Golem - “An artificial human being in Hebrew folklore endowed with life.” - Merriam Webster.
“Your face. It's all banged up. We should stop at a hospital.” - Joanna Fitzgerald.
A television reporter finds himself drawn into a plot to steal an incredible scientific discovery. A ditzy secretary has had enough of the Man's crap.
Alberto De Martino (1929-2015) had been writing and directing films since the early 1960s (Will anyone claim this veteran as a personal favorite?) It appears Miami Golem was his very last directing credit, topping off two and a half decades of solid work. Among his credits are westerns and comedies and western-comedies and peplums too. Holocaust 2000 (1977) was not Kirk Douglas' proudest Hollywood hour. De Martino directed the Neil Connery vehicle Operation Kid Brother too. Miami Golem comes subsequent to the particularly infamous Puma Man (but let's forget it was mentioned) Star David Warbeck is here only a few years removed from having crossed over to The Beyond. Laura Trotter was one of the residents of Nightmare City. John Ireland had been in films since the mid 1940s. Miami Golem belongs to that trend of Florida-set Italian films of the period, including American Rickshaw, Cruel Jaws, Miami Supercops, Cut & Run; itself a subset of the group of Italian films set in diverse American locations.
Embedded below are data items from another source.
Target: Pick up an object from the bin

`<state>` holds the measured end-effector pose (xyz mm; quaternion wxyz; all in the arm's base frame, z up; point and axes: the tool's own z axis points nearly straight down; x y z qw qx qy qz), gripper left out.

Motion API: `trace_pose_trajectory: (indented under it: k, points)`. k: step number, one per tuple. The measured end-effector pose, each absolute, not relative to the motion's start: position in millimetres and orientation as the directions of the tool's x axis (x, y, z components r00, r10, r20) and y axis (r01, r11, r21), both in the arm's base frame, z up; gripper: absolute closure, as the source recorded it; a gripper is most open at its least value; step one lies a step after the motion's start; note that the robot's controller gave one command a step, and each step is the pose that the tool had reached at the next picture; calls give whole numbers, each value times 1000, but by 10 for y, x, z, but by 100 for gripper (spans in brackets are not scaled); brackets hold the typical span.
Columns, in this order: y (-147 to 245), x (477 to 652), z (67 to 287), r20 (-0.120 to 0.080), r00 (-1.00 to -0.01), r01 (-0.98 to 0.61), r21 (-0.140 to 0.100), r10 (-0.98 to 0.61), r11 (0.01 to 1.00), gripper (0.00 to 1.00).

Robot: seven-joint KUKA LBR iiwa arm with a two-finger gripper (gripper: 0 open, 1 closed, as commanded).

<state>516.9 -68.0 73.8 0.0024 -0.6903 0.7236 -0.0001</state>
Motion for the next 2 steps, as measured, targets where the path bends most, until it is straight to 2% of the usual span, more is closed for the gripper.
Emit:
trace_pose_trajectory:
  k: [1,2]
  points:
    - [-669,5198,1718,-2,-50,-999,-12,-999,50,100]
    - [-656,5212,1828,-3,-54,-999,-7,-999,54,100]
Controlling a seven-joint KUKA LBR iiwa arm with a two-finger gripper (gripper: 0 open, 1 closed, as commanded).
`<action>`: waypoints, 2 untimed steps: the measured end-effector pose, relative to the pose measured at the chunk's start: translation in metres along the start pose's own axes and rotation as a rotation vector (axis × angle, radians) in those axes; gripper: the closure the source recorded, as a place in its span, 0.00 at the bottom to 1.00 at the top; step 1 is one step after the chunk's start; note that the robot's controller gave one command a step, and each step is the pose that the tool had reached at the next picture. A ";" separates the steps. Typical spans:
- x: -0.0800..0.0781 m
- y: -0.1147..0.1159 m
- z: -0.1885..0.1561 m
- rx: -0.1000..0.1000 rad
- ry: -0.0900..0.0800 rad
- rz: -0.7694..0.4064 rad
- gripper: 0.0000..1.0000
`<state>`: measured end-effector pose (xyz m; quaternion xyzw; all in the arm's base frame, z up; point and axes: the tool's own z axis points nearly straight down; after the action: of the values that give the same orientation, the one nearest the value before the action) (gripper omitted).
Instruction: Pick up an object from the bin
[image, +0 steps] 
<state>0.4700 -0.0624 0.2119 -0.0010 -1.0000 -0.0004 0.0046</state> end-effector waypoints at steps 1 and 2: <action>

We love Italian films because the filmmakers understand the necessity of zipping along; in other words, keep exposition minimal, and, as quickly as possible, find the most interesting and exploitative element of the story. Stay on target! Deploy your nudity strategically when the plot begins to sag in the second act. Helicopters and explosions are super cinema value! Splatter the orange stuff around as much as possible. Over here in America, Roger Corman had a similar model; even his PG movies keep it going with the Ramones or the occasional car action. True to fashion, we can say that Miami Golem keeps it moving and does not overstay its welcome. Something new happens every ten minutes. This is not a film laboring under the illusion that it's an 'important' treatise. Unfortunately, there's no visual flare here, no Spontaneous Spider Attack, no raison d'etre for anything really, and so it's harder to overlook the illogical progression of this particular sequence of events. The love interest is a total blank – Nice Body, Unfortunate Hair. You would think any story involving other worlds would tend to raise the dramatic stakes. Alas, it's just another sunny day in Miami. Don Dohler did more for the promotion of aliens out in the hinterlands. Here, alas, there's no money in the budget for an amazing technicolor saucer. Warbeck's character is pushed along through action and exposition; as for motivation, the viewer is left to infer that, maybe, he's in it for the excitement of the news game. He's a near zero on characterization. The basic frame of the movie is a Hitchcockian plot of a man finding himself in over his head, albeit with splashings of Ghostbusters, Close Encounters. It's not as much fun as it sounds. A fan boat chase precedes Miami Vice. There was one in Invasion, U.S.A. too. This is not one of those Italian films from the later 80s fortunate to have been shot with live sound; the whole thing bogs down under its canned audio. That's a cool poster. It should be tattooed on the moviegoer's neck: “The woman on the poster is not in the movie.” There's a strobing climax right out of Alien. The thing is in the jar like The Jar. People are tossed around like The Exorcist.
An alternate title is Miami Horror. Times are strange when American Rickshaw has a fancy special edition bluray (but then Martino surely gets more respect than De Martino.) Can Miami Golem stay forever a stepchild in the cold? Like an avid beachcomber without his matching carcinogenic tan? In the meantime, while we wait, the curious can find the film on Youtube in awful quality with Turkish subtitles or slightly better quality with Japanese subtitles.